“I have to congratulate you, I hear, senor, on your approaching departure.”

“I kiss your hands, senor, in return; but I question whether it be a matter of congratulation, considering all that I leave behind.”

“So do I,” answered Cary, bluntly enough, and the four walked back to the house, Lady Grenville taking everything for granted with the most charming good humor, and chatting to her three silent companions till they gained the terrace once more, and found four or five of the gentlemen, with Sir Richard at their head, proceeding to the bowling-green.

Lady Grenville, in an agony of fear about the quarrel which she knew must come, would have gladly whispered five words to her husband: but she dared not do it before the Spaniard, and dreaded, too, a faint or a scream from the Rose, whose father was of the party. So she walked on with her fair prisoner, commanding Cary to escort them in, and the Spaniard to go to the bowling-green.

Cary obeyed: but he gave her the slip the moment she was inside the door, and then darted off to the gentlemen.

His heart was on fire: all his old passion for the Rose had flashed up again at the sight of her with a lover;—and that lover a Spaniard! He would cut his throat for him, if steel could do it! Only he recollected that Salterne was there, and shrank from exposing Rose; and shrank, too, as every gentleman should, from making a public quarrel in another man's house. Never mind. Where there was a will there was a way. He could get him into a corner, and quarrel with him privately about the cut of his beard, or the color of his ribbon. So in he went; and, luckily or unluckily, found standing together apart from the rest, Sir Richard, the Don, and young St. Leger.

“Well, Don Guzman, you have given us wine-bibbers the slip this afternoon. I hope you have been well employed in the meanwhile?”

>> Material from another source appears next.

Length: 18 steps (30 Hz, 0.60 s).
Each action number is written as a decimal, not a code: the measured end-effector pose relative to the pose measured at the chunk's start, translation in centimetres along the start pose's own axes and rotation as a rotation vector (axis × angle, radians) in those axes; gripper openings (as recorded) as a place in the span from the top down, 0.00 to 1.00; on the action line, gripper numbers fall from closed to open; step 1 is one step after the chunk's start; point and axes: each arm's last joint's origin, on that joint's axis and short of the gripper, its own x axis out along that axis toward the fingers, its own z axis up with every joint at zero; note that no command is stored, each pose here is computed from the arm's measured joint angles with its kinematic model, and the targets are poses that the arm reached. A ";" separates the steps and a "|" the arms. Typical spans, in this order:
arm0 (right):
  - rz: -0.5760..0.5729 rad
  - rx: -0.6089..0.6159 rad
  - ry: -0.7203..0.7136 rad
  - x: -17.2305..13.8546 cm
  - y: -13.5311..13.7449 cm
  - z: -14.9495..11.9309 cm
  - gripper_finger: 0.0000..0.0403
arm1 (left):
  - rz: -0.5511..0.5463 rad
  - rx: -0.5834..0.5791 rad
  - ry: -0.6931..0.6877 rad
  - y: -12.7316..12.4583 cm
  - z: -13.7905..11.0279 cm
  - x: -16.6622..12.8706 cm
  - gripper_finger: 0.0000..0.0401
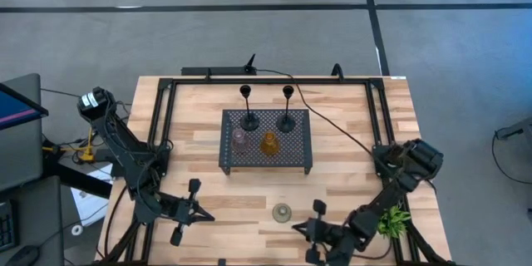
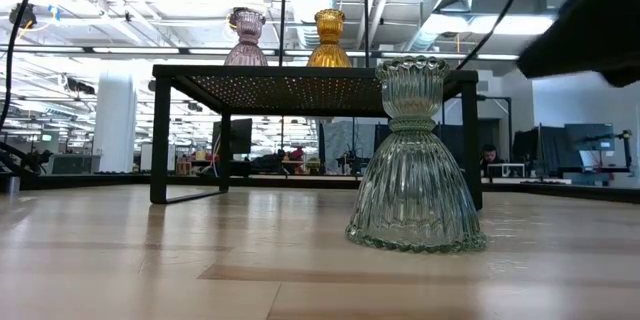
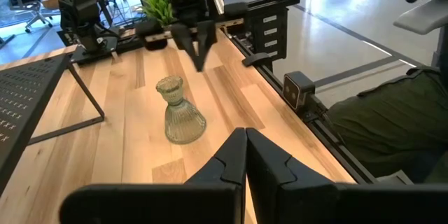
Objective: Pick & Place candle stick holders
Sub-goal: Align the green glass candle holder with the orange glass candle holder on the shelf
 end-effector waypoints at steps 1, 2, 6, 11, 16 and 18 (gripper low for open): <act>-0.030 -0.009 -0.007 -0.4 -0.1 -0.3 1.00 | 0.000 0.000 0.000 0.0 0.0 0.0 0.99; -0.057 -0.010 -0.013 -0.8 -0.1 -0.7 1.00 | 0.000 0.000 0.000 0.0 0.0 0.0 0.99; -0.128 0.003 0.004 -1.9 -0.7 -2.5 1.00 | 0.000 0.000 -0.002 0.0 0.0 0.0 0.99; -0.069 0.032 0.028 -1.6 -2.0 -4.7 1.00 | 0.000 0.015 -0.003 0.0 0.0 0.0 0.99; 0.153 0.093 -0.008 -0.3 -3.1 -5.2 1.00 | 0.001 0.017 -0.003 0.0 0.0 0.0 0.99; 0.199 0.098 -0.063 -0.1 -3.9 -5.0 1.00 | 0.001 0.017 -0.003 0.0 0.0 0.0 0.99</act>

“Delightfully to myself, senor,” said the Don, who, enraged at being interrupted, if not discovered, was as ready to fight as Cary, but disliked, of course, an explosion as much as he did; “and to others, I doubt not.”

“So the ladies say,” quoth St. Leger. “He has been making them all cry with one of his stories, and robbing us meanwhile of the pleasure we had hoped for from some of his Spanish songs.”

“The devil take Spanish songs!” said Cary, in a low voice, but loud enough for the Spaniard. Don Guzman clapt his hand on his sword-hilt instantly.